_Task brief_
Take the lines below beginning at the line that has "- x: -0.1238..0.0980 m" and stopping after the line that has "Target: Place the", and print them exactly as they are, with no other lines.

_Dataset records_
=====

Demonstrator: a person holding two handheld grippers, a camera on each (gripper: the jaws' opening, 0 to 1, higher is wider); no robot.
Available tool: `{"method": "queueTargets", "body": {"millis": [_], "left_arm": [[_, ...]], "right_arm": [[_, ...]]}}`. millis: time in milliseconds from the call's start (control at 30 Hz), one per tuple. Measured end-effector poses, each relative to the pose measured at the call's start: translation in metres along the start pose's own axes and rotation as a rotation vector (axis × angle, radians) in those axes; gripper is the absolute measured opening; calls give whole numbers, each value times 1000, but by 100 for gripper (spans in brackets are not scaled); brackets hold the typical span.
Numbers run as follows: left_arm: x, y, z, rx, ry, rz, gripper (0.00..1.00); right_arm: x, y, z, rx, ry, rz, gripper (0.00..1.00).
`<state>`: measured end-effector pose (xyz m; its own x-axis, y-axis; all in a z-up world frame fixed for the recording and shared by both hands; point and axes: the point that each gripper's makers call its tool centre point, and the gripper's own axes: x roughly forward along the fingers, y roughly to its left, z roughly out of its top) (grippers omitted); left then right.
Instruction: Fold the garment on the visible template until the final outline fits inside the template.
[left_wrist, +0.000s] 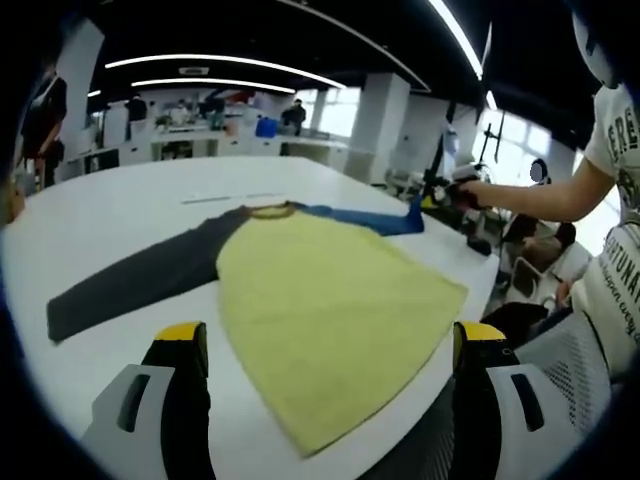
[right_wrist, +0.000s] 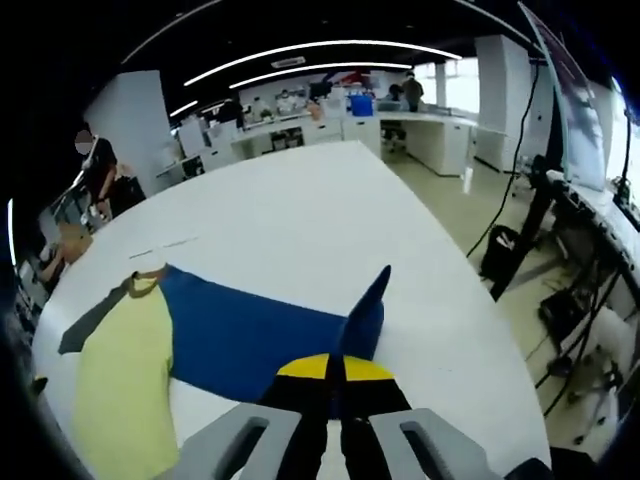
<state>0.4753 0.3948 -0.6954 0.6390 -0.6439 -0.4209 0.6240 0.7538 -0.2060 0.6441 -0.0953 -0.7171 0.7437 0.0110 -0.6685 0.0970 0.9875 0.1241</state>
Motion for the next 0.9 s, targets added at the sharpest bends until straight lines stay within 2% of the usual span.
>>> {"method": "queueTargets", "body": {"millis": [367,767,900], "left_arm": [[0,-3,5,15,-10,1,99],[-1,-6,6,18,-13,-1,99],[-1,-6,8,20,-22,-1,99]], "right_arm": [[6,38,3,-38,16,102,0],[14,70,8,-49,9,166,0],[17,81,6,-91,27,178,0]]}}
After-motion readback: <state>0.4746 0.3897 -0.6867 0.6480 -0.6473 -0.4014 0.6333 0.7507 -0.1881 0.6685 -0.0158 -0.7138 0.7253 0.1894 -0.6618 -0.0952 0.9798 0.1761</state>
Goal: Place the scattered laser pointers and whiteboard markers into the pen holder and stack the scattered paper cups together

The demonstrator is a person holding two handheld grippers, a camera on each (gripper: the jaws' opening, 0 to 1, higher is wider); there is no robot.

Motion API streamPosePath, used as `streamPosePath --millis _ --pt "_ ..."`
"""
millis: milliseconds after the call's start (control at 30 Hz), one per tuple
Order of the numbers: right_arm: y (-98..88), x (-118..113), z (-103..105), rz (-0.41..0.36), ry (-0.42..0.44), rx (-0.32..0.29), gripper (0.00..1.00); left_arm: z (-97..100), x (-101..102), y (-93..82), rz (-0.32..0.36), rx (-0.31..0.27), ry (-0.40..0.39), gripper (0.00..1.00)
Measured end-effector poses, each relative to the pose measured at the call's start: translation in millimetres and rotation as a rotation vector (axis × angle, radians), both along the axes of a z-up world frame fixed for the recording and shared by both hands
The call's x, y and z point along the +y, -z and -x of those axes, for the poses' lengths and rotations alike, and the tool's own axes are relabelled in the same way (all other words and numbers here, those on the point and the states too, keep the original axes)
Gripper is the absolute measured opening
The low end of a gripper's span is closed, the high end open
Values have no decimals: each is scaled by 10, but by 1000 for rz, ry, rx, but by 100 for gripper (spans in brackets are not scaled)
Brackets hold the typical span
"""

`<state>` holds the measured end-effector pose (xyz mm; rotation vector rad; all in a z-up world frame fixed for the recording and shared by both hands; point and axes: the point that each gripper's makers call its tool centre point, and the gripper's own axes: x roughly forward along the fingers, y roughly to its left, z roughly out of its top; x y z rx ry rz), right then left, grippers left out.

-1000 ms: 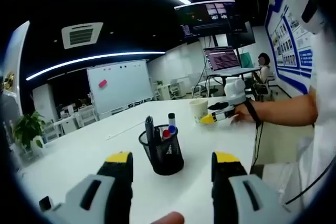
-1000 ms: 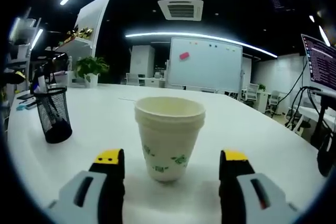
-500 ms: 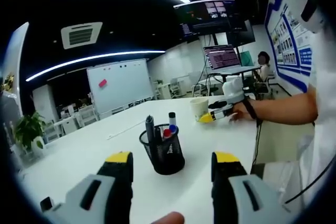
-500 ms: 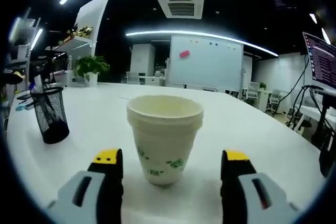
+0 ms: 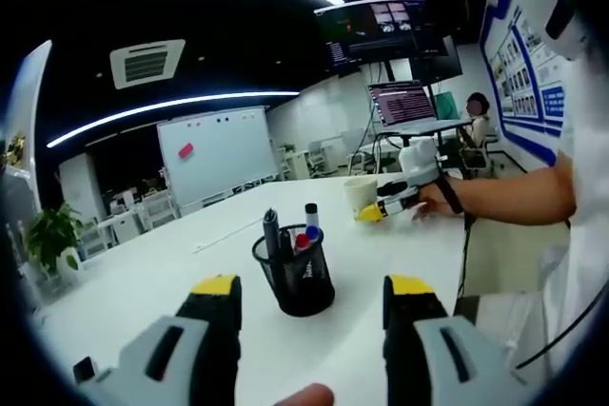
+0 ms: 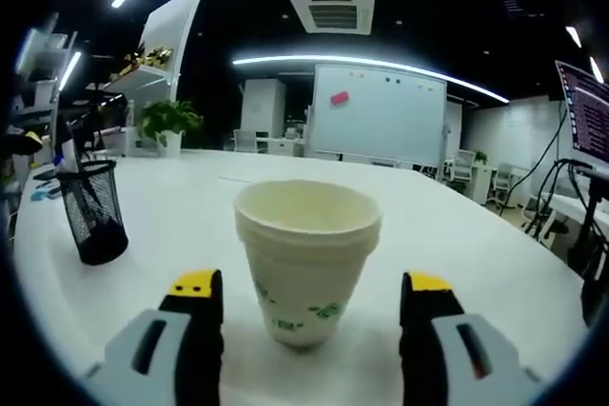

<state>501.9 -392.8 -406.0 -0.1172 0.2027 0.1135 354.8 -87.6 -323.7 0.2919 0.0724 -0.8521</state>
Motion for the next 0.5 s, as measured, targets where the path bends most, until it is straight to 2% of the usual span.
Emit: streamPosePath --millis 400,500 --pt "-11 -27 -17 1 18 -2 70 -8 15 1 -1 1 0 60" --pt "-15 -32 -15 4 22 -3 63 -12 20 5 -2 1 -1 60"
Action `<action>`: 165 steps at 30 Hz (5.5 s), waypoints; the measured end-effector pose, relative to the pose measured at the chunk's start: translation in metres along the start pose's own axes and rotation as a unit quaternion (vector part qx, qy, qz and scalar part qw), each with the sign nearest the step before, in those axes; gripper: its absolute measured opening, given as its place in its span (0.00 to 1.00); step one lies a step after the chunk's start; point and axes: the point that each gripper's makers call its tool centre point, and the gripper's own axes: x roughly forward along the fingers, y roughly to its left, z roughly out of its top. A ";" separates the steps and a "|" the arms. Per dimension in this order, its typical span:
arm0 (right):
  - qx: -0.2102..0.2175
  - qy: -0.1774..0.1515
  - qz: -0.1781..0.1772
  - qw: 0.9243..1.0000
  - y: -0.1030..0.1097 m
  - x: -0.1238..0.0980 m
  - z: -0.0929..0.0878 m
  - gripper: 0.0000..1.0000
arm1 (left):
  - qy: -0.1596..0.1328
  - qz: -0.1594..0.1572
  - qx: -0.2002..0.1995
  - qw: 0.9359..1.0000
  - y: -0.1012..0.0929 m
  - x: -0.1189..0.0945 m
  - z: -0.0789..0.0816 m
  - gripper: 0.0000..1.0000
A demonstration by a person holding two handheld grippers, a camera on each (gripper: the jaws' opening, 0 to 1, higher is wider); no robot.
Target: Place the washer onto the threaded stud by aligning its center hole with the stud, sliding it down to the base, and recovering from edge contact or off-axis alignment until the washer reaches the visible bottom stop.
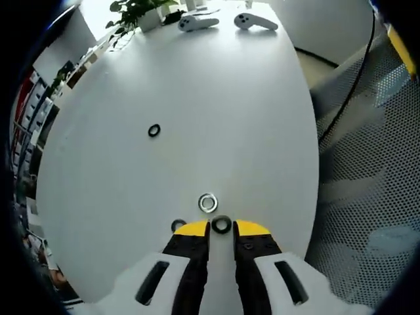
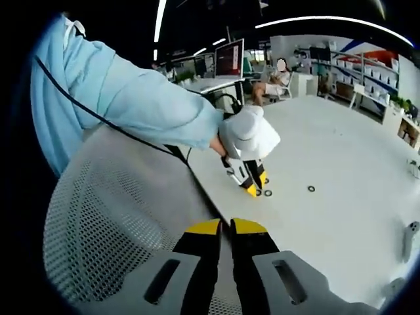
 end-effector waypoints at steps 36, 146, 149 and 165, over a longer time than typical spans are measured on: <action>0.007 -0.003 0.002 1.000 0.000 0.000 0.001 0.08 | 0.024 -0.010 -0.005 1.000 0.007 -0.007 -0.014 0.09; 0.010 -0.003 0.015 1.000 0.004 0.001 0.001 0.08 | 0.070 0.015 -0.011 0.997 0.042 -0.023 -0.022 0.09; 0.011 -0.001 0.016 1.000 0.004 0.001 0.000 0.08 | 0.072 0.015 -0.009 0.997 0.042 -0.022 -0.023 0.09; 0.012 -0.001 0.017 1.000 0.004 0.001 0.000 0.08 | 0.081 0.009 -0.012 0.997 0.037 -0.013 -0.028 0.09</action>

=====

_Task output_
  - x: -0.1238..0.0980 m
  - z: -0.0929..0.0878 m
  - gripper: 0.0000..1.0000
arm1 (left):
  - qy: -0.1596..0.1328
  - qz: -0.1594..0.1572
  - qx: -0.2002..0.1995
  - qw: 0.9359..1.0000
  - y: -0.1012..0.0929 m
  - x: -0.1189..0.0945 m
  - z: -0.0789..0.0816 m
  - gripper: 0.0000..1.0000
A demonstration by a person holding two handheld grippers, a camera on each (gripper: the jaws' opening, 0 to 1, higher is wider); no robot.
Target: Place the washer onto the threaded stud by aligning its center hole with the stud, sliding it down to the base, and recovering from edge contact or off-axis alignment until the washer reaches the visible bottom stop.

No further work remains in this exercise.